Updated at 4:06 p.m. ET

Sixth-grader Charlie Pierce says the hardest part of going back to school wasn't the masks or the temperature checks. It was not being able to hug the friends she hadn't seen in months.

"My friends kind of really wanted to hug me," Charlie says.

"We had talked about keeping our distance," her mom, Ami Pierce, adds, "because we are huggers by nature."

Charlie and her mom live in Aroostook County, Maine, near the Canadian border. Even after reports of an outbreak at a wedding reception, Maine has one of the country's lowest daily case rates of COVID-19, and Aroostook County has reported fewer than 40 cases since March. In mid-August, Charlie's school district, MSAD 42, opened its doors for in-person learning.

"The parents and the community have been waiting for us to go back to school for a long time," says MSAD 42 Superintendent Elaine Boulier.

But even in an area with low infection rates, back to school looks a little different, beginning before students even arrive in the classroom.

As Charlie and her three sisters get ready to head to school in the morning, their mom checks to make sure everyone has their masks, then asks a few required questions: "Is everybody feeling OK? Nobody has scratchy throats or coughs? You tasted your breakfast, right?"

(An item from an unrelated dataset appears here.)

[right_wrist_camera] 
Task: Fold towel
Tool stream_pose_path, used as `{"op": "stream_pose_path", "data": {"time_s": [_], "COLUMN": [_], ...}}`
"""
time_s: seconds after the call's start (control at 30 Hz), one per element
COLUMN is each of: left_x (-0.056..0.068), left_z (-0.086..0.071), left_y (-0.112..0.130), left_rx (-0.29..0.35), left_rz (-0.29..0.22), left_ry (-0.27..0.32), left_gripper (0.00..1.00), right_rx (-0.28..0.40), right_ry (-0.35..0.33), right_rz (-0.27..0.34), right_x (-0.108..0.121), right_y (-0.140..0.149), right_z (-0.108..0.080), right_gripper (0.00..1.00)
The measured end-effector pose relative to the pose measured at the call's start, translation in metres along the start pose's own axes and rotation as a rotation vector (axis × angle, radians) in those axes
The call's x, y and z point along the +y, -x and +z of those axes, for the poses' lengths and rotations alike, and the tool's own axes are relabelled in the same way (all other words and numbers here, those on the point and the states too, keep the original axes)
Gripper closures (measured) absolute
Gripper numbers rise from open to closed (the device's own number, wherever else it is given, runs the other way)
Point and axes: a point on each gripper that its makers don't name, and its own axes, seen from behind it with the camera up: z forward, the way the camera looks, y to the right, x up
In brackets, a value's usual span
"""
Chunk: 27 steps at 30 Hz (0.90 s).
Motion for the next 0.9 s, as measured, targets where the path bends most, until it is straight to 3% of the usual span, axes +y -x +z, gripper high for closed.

At the entrance of Fort Street Elementary School, Charlie and other students put on masks or face shields, as mandated by the state. Then they stand in a line, 6 feet apart, and walk toward a teacher for a temperature check before going to class.

MSAD 42 is a relatively isolated district and serves only about 400 students. To allow for social distancing, half the students go to school in the morning, with the other half attending in the afternoon. Boulier says that means class sizes can be kept small, often just five to 10 kids. (A few families have opted to continue with remote learning.)

The small class sizes have helped relieve the concerns of some staff, like high school social studies teacher Samantha Drost. She has asthma, which puts her in a higher-risk category for the virus.

"If I was at a bigger school, like Georgia, I probably wouldn't have come back," Drost says.

Georgia has one of the highest daily case rates in the country and has already seen outbreaks in schools.

Drost initially planned to broadcast her lessons from one room, while her students watched her on a screen in another. But on her first day back, she realized it would be hard to connect with her kids that way. She decided to abandon the setup and teach them face to face, with social distancing.

"I told them right up, I'm like, 'I am high-risk,' " Drost says. "'So you just need to follow what I put out. You need to wear your mask. And we're going to make sure that we clean lots. And if we can do that, then we're going to stay in here.' "

So far, Drost says students are keeping their masks on. The district has also added mask breaks — five minutes in the middle of class for kids to go outside and remove their face coverings.

But a lot of uncertainty lingers, such as what to do when flu season hits and what to do in the winter, when temperatures go down to the single digits, making it more difficult to keep windows open to circulate air.

In southern Maine, which has larger schools and more cases, those kinds of questions have prompted many parents and teachers to call on districts to slow their reopening plans. But in Aroostook County, Boulier says the scariest parts of the pandemic still feel far away, making reopening a bit easier.

"This is one time where it's great to live in rural Maine."